• _PROBLEM TO WORK ON_
Could the data below be printed out exactly, with the pictures left out?

##### GIVEN INFORMATION

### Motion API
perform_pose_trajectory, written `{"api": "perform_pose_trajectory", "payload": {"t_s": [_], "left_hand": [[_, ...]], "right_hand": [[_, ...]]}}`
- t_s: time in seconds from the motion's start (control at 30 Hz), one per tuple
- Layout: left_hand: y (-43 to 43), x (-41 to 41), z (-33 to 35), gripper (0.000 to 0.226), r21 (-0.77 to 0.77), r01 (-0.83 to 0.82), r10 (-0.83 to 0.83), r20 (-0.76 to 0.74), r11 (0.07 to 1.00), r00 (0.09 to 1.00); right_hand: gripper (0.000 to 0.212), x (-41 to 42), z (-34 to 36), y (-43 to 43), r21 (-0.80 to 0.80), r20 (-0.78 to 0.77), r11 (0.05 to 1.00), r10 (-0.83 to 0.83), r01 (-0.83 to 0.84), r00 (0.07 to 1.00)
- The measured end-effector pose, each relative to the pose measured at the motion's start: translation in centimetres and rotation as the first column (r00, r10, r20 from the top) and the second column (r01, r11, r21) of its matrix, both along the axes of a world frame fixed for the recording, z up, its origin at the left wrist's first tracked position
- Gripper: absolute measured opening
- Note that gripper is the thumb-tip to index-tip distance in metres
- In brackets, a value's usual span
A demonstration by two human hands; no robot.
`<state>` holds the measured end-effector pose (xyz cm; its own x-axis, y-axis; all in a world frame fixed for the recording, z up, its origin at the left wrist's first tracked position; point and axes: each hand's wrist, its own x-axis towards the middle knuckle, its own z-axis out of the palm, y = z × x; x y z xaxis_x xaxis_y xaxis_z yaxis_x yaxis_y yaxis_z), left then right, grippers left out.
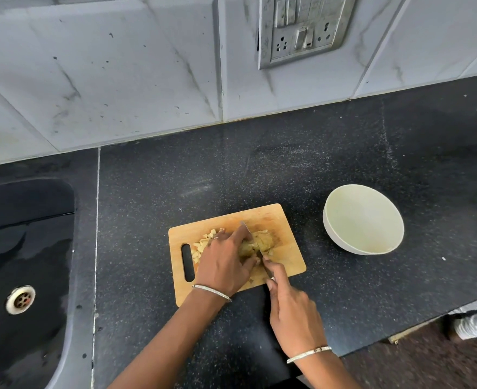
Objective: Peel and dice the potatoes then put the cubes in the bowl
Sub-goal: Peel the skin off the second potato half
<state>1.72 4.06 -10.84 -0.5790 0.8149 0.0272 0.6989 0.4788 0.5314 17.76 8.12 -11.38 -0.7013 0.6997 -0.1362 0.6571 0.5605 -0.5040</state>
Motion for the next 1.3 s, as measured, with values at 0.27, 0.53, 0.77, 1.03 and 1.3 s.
{"api": "perform_pose_trajectory", "payload": {"t_s": [0.27, 0.53, 0.77, 1.03, 1.3], "left_hand": [[0.0, 0.4, -0.2, 0.035, -0.001, -0.032, 0.032, -0.015, 0.999, 0.999], [0.3, 0.7, 0.0, 0.032, -0.023, -0.072, 0.072, 0.005, 0.997, 0.997], [0.3, 0.8, -0.1, 0.029, -0.012, -0.092, 0.093, 0.006, 0.996, 0.996], [0.2, 0.7, 0.0, 0.027, -0.004, -0.086, 0.086, 0.006, 0.996, 0.996], [0.0, 0.5, -0.5, 0.030, 0.028, -0.069, 0.068, 0.046, 0.997, 0.997]], "right_hand": [[0.037, 0.1, -0.4, 0.1, 0.012, -0.007, 1.000, 0.013, -0.013, 1.000], [0.037, 0.9, -0.4, -0.3, 0.046, 0.010, 0.999, 0.025, -0.025, 1.000], [0.034, 1.0, 0.1, -0.4, 0.025, 0.020, 0.999, 0.026, -0.027, 0.999], [0.046, 3.0, 1.7, -1.4, -0.078, 0.074, 0.997, 0.013, -0.007, 0.997], [0.051, 6.4, 4.9, -2.9, -0.002, 0.105, 1.000, -0.014, 0.014, 0.994]]}}
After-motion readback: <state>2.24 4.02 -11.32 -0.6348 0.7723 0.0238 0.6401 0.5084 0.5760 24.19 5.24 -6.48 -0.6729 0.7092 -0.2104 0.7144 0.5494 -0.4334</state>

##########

• _PROBLEM SOLUTION_
### Motion API
perform_pose_trajectory, written `{"api": "perform_pose_trajectory", "payload": {"t_s": [_], "left_hand": [[_, ...]], "right_hand": [[_, ...]]}}`
- t_s: time in seconds from the motion's start (control at 30 Hz), one per tuple
- Layout: left_hand: y (-43 to 43), x (-41 to 41), z (-33 to 35), gripper (0.000 to 0.226), r21 (-0.77 to 0.77), r01 (-0.83 to 0.82), r10 (-0.83 to 0.83), r20 (-0.76 to 0.74), r11 (0.07 to 1.00), r00 (0.09 to 1.00); right_hand: gripper (0.000 to 0.212), x (-41 to 42), z (-34 to 36), y (-43 to 43), r21 (-0.80 to 0.80), r20 (-0.78 to 0.77), r11 (0.05 to 1.00), r10 (-0.83 to 0.83), r01 (-0.83 to 0.84), r00 (0.07 to 1.00)
- The measured end-effector pose, each relative to the pose measured at the motion's start: translation in centimetres and rotation as the first column (r00, r10, r20 from the top) and the second column (r01, r11, r21) of its matrix, both along the axes of a world frame fixed for the recording, z up, its origin at the left wrist's first tracked position
- Gripper: absolute measured opening
- Note that gripper is the thumb-tip to index-tip distance in metres
- In brackets, a value's usual span
A demonstration by two human hands; no robot.
`<state>` holds the measured end-effector pose (xyz cm; its own x-axis, y-axis; all in a world frame fixed for the recording, z up, its origin at the left wrist's first tracked position; point and axes: each hand's wrist, its own x-axis towards the middle knuckle, its own z-axis out of the palm, y = z × x; x y z xaxis_x xaxis_y xaxis_z yaxis_x yaxis_y yaxis_z), left then right, grippers left out.
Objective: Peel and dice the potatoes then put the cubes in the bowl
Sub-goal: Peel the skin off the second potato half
<state>1.72 4.06 -10.84 -0.5790 0.8149 0.0272 0.6989 0.4788 0.5314 17.76 8.12 -11.38 -0.7013 0.6997 -0.1362 0.6571 0.5605 -0.5040</state>
Motion for the next 1.3 s, as measured, with values at 0.27, 0.53, 0.77, 1.03 and 1.3 s.
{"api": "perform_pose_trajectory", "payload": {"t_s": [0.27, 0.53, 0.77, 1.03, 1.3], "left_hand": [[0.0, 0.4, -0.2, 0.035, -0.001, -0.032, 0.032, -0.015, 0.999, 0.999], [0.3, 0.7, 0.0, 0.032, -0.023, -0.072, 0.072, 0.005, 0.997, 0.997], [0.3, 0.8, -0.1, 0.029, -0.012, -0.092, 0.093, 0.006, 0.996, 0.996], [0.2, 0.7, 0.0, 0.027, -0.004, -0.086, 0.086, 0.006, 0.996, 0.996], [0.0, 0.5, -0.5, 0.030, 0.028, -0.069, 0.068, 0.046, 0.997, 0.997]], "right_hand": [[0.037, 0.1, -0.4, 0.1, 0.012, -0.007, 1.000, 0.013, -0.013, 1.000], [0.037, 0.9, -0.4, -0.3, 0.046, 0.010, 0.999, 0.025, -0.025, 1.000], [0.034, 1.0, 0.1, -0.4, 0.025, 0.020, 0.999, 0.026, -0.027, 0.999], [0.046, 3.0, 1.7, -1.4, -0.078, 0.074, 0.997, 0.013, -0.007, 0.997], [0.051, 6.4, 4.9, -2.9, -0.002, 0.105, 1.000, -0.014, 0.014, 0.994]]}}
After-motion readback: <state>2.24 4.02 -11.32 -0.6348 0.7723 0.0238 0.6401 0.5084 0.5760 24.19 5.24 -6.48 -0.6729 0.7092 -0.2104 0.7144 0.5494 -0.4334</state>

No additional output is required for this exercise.